Tutte queste fasi nel Fashion sono soggette alla complessità di una catena di approvvigionamento che vede molte aziende cooperare in qualità di contoterzisti e subfornitori, diverse delle quali sono state costrette a chiudere o a ridurre la produzione l’anno scorso a causa del Covid-19. Senza dimenticare che uno dei fenomeni più vasti che la pandemia ha innescato nell’universo produttivo è stato lo shortage di materia prima a livello globale, con situazioni drammatiche ad esempio nella componentistica elettronica. Questo fenomeno, nella filiera del tessile-abbigliamento, ha portato in alcuni casi a un aumento dei costi che hanno superato il 100% su base annuale.

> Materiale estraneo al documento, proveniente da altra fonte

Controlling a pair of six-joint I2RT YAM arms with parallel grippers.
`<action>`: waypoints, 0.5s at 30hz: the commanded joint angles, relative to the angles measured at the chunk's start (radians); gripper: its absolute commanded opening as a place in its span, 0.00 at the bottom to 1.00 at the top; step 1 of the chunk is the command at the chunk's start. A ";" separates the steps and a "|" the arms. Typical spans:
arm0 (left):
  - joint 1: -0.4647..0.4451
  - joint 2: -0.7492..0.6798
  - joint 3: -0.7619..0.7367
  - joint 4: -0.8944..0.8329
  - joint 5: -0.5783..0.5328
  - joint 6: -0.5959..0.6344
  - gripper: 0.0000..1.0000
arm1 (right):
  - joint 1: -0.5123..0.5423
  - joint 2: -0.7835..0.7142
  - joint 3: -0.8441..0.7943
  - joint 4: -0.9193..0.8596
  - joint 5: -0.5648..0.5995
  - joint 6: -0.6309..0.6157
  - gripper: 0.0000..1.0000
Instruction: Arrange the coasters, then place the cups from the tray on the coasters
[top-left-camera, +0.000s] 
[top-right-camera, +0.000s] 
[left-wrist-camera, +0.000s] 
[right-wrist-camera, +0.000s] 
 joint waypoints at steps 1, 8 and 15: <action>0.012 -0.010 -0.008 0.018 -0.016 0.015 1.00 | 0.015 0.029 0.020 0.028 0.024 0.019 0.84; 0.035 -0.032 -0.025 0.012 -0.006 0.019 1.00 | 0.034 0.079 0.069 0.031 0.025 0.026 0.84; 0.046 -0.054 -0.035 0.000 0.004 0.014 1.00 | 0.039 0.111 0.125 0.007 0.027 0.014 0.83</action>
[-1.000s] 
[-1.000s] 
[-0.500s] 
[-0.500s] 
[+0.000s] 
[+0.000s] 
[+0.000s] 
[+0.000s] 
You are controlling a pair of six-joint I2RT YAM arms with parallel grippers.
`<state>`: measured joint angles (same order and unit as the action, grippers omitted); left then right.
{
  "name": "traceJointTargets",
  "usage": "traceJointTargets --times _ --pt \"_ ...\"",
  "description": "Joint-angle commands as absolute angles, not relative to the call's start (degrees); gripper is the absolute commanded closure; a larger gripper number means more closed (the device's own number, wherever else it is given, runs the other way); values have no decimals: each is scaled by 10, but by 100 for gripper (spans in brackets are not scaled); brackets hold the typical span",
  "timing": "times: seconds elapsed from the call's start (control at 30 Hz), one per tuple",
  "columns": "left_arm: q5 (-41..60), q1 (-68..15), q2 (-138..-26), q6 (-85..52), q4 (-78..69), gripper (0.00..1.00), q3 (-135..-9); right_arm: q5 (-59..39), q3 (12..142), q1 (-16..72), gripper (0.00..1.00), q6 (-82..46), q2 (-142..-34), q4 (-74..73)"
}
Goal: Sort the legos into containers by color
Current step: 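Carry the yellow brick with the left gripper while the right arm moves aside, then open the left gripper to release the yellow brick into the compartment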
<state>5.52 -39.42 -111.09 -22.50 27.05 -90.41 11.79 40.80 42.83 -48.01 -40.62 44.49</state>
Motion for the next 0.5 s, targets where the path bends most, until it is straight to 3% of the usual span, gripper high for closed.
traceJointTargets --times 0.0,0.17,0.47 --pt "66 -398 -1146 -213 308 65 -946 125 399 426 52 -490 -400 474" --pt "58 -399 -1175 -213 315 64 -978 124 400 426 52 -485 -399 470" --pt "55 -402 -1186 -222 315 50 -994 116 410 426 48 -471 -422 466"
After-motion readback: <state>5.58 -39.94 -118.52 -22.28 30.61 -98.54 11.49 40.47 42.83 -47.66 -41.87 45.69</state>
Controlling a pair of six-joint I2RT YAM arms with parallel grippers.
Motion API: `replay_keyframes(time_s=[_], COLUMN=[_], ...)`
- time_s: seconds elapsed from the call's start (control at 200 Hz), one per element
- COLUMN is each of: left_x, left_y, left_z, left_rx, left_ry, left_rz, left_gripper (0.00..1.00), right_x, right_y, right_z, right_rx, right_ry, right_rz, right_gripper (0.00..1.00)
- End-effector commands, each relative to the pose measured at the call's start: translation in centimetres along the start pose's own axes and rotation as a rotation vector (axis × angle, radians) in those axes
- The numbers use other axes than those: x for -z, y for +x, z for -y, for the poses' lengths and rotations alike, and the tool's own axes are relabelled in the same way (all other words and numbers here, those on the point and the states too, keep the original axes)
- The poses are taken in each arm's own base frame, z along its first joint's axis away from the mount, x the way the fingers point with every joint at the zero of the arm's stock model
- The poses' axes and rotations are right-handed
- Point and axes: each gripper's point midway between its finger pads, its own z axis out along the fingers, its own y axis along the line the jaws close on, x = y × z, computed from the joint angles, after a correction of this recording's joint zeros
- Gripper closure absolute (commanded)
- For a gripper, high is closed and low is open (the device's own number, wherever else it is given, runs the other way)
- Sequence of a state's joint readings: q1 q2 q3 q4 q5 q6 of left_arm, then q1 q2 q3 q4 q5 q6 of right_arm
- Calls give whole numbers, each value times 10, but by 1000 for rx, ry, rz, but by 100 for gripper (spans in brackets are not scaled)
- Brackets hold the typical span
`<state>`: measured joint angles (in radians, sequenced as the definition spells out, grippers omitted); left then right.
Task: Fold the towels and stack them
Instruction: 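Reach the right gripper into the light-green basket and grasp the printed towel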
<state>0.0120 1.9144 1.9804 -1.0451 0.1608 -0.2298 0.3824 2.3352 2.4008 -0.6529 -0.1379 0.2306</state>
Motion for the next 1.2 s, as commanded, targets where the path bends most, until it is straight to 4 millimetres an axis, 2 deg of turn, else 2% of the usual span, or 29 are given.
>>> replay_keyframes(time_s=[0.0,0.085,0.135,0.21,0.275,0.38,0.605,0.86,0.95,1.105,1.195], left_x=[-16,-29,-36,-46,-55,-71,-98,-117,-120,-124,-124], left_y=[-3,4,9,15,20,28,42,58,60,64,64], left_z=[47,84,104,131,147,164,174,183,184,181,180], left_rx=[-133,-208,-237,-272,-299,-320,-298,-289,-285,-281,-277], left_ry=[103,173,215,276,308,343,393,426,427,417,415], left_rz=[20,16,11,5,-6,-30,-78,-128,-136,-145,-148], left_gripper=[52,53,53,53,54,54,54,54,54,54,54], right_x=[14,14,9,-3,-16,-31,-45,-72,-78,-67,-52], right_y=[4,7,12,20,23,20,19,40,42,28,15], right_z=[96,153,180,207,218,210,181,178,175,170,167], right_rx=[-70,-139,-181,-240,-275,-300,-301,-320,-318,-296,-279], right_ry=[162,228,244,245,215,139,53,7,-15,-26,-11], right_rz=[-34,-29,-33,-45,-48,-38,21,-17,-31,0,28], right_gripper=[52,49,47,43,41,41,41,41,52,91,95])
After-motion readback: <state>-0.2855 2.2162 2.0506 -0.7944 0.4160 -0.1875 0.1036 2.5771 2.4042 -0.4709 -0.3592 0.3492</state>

Le 3 sfide che il settore moda deve affrontare

In un tale scenario, il binomio tra creatività e analisi dei dati del Fashion deve tenere conto di alcuni trend che Maurizio Sanarico, all’interno di FashionTech, network che valuta startup tecnologiche che operano nel comparto, sintetizza in tre macro tendenze: «Anzitutto oggi c’è il tema dell’omnichannel, cioè di come gestire una canalità onnicomprensiva che comporta dei cambiamenti radicali nei modelli di business e una forte digitalizzazione con componenti analitiche rilevanti. In secondo luogo, c’è una parte importante che guarda all’economia sostenibile, a come fare cioè per evitare gli sprechi. Un’azienda canadese, Tengiva, ha sviluppato una sorta di marketplace con cui fungere da collettore di tutti i magazzini del mondo che conservano tessuti non utilizzati. L’ultima tendenza è quella della fabbrica intelligente e si concentra sul miglioramento della produzione dalla fase di design a quella di realizzazione dei capi e degli accessori con strumenti sempre più sofisticati che mettano insieme, appunto, creatività e produzione».

Questi tre argomenti non esauriscono le sfide che il settore della moda è chiamato ad affrontare, ma permettono di tracciare la rotta sulla quale il Fashion deve proseguire la sua strada, se vuole continuare a essere competitivo. In questa strada gli algoritmi e l’analisi dei dati sono ingredienti sempre più determinanti, a patto che trovino un terreno fertile formato da nuovi modelli organizzativi, dotazione tecnologica evoluta e immancabile genialità del reparto stile.